Data for review:
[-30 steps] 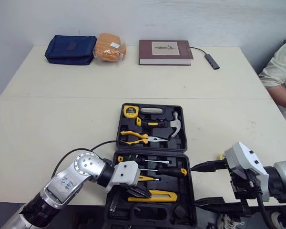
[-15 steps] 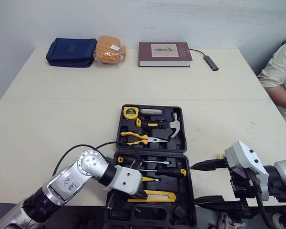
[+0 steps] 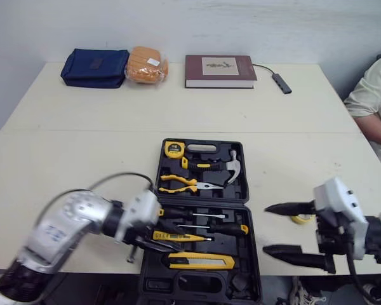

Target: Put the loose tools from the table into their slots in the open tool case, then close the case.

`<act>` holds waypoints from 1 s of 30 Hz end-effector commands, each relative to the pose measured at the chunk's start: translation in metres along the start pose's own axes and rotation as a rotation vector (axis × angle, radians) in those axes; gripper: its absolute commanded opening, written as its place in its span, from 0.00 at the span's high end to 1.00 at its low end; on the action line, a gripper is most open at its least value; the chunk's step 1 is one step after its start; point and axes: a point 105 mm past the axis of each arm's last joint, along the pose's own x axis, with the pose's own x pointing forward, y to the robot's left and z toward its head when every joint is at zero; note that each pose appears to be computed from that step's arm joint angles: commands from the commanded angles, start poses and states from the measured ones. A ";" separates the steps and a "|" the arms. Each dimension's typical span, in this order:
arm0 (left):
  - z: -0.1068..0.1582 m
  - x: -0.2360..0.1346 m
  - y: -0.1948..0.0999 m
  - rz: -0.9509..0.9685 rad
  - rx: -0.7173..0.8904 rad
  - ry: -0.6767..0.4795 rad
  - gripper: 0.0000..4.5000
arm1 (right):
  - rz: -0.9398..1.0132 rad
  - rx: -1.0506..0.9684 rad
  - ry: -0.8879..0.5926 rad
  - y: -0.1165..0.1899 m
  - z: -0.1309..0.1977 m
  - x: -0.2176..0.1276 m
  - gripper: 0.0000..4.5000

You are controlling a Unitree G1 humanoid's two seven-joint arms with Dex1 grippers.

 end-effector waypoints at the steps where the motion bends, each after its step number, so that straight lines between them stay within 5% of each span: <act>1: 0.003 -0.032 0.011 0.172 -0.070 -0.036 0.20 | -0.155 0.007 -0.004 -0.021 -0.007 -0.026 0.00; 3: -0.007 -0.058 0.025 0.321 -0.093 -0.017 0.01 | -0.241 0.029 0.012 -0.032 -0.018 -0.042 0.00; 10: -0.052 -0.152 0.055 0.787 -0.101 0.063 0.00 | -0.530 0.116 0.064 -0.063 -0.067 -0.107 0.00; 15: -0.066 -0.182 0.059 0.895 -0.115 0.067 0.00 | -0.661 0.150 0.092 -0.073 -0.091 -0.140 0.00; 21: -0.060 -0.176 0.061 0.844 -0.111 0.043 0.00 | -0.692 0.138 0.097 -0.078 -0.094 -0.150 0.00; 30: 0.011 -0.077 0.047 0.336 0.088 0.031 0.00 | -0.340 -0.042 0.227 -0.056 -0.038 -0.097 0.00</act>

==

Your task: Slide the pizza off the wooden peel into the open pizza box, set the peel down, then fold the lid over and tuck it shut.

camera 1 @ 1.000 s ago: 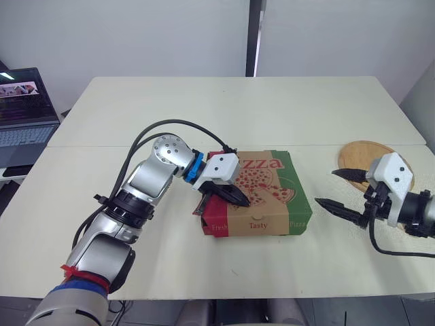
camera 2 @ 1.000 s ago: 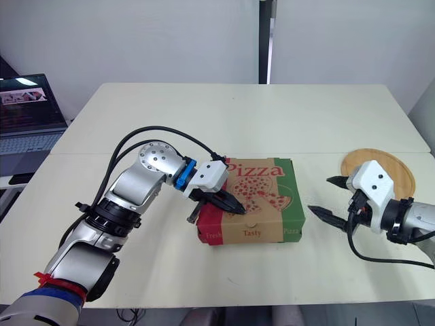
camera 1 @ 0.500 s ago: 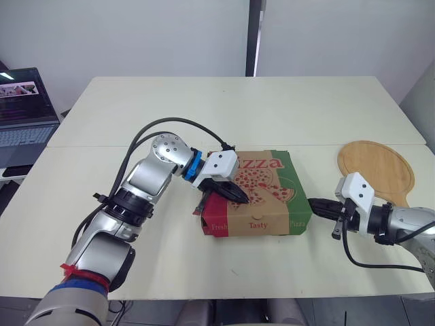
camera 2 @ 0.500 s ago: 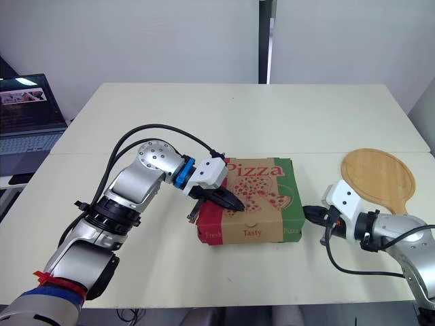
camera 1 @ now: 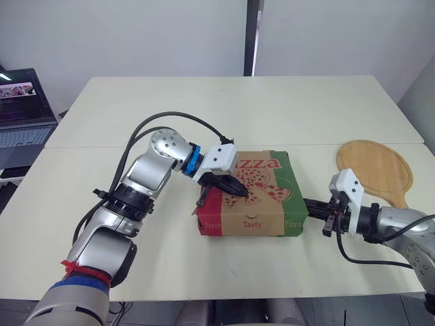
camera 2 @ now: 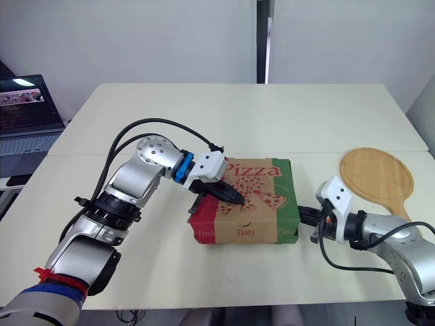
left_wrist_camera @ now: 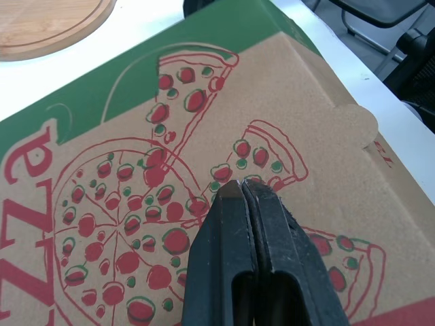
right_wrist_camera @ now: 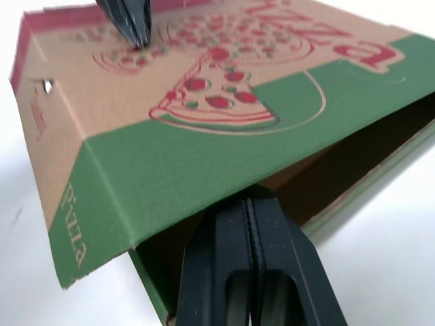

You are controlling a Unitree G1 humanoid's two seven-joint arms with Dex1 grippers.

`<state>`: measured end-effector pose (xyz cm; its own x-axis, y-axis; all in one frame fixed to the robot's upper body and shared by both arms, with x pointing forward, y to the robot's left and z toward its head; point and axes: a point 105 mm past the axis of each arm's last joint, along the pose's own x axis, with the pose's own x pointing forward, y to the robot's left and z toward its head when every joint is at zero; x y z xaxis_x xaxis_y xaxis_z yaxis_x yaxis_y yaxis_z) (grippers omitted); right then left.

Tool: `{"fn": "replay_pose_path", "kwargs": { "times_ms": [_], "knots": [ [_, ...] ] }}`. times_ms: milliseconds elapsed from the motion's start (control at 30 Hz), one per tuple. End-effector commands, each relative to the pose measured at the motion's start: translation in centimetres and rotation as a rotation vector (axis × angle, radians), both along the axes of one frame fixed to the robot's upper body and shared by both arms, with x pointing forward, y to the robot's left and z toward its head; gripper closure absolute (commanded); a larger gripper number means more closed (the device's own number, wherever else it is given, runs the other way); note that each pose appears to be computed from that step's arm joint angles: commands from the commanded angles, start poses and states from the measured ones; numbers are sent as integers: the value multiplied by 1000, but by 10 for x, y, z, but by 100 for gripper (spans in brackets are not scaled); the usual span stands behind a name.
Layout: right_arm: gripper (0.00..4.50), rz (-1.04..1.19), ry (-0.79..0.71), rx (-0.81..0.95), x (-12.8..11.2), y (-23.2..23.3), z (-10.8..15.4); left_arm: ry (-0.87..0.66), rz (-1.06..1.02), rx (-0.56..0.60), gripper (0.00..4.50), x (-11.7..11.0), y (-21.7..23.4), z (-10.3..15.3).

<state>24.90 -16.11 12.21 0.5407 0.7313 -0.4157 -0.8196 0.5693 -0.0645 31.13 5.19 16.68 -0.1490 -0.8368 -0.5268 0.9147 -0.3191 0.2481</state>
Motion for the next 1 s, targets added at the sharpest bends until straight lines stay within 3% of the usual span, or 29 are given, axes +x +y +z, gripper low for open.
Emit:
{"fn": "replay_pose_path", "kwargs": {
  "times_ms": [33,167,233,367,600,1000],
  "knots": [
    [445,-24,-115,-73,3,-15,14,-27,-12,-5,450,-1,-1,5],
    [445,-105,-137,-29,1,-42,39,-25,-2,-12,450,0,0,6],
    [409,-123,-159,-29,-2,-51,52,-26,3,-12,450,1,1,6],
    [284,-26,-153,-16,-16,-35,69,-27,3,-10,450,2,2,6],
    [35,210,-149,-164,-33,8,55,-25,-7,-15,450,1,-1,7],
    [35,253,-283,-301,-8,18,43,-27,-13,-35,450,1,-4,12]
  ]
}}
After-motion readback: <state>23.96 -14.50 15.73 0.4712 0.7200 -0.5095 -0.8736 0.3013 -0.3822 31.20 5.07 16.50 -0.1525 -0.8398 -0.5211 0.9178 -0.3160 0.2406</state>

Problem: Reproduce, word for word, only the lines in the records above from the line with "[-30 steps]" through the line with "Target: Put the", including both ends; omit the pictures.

Exercise response:
[-30 steps] 
[-15 steps] 
[+0 steps] 

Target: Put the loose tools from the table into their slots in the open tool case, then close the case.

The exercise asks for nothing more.